◆ Try it
Considering the entries that follow, report how many lines include the string "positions", giving the number alone.

◆ Records for processing
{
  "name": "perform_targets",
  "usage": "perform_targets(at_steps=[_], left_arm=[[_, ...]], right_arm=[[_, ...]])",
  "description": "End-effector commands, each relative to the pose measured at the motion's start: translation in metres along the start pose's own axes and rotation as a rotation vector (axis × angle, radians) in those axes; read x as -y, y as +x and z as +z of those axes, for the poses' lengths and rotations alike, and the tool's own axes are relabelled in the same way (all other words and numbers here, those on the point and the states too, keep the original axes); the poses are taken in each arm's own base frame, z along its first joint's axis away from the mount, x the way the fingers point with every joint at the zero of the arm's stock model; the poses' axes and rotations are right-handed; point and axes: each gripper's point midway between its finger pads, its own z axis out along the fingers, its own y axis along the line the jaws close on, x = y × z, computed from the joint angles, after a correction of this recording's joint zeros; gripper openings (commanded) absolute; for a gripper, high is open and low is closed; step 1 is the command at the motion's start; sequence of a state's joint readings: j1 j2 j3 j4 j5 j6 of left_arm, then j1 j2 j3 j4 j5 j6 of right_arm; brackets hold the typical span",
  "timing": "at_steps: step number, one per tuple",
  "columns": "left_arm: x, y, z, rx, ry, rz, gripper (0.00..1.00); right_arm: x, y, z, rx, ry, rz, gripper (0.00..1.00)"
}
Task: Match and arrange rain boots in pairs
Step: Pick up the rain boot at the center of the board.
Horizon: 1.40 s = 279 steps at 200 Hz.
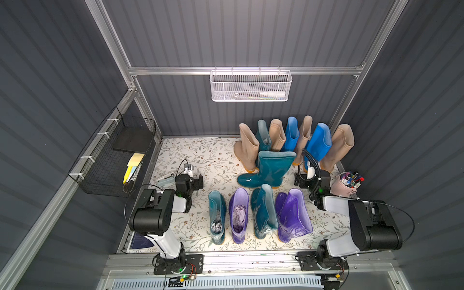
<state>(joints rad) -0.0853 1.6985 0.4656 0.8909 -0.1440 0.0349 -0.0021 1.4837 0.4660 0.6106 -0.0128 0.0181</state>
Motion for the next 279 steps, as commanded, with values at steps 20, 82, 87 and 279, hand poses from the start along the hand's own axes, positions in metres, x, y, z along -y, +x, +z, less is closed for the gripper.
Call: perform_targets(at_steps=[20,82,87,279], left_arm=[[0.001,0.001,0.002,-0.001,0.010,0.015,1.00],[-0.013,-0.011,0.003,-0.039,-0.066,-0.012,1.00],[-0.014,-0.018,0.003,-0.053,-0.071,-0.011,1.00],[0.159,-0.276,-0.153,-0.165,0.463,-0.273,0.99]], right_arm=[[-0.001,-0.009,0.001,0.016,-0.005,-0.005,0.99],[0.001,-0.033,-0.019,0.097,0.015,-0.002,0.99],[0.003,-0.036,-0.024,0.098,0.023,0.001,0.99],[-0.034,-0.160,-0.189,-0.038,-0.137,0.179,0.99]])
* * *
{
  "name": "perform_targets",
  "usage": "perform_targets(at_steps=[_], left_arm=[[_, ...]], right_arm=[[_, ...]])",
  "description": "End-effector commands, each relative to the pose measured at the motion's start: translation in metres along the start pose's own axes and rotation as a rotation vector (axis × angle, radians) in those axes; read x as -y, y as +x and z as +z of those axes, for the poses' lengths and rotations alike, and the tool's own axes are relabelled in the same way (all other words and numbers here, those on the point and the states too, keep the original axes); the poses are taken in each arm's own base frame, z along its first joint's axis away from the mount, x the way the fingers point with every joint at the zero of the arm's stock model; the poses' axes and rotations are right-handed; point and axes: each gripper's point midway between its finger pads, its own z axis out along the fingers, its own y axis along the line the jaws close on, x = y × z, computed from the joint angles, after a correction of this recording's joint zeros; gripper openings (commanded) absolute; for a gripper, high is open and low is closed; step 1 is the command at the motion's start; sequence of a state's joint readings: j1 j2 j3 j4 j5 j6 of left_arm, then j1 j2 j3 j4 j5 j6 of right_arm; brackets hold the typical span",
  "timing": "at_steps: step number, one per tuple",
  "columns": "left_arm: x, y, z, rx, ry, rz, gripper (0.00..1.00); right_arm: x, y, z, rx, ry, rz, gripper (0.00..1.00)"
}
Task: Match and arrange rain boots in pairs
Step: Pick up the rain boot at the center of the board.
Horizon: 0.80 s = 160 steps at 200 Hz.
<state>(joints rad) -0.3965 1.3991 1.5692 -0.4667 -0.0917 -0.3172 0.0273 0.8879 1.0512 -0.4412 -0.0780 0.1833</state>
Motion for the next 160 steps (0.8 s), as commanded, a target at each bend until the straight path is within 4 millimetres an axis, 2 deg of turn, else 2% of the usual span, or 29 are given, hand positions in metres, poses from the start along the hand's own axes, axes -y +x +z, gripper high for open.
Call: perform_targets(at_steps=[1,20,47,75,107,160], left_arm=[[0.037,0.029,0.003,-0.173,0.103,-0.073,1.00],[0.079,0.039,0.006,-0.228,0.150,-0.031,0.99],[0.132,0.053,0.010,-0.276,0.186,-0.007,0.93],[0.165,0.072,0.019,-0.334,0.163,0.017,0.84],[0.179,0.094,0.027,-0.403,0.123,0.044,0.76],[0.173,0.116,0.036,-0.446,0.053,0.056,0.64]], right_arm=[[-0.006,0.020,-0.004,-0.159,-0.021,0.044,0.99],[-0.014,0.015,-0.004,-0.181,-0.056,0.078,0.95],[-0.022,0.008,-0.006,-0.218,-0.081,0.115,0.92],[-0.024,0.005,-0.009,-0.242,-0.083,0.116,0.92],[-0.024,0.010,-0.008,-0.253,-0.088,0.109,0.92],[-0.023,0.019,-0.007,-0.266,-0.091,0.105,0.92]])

◆ Reply
2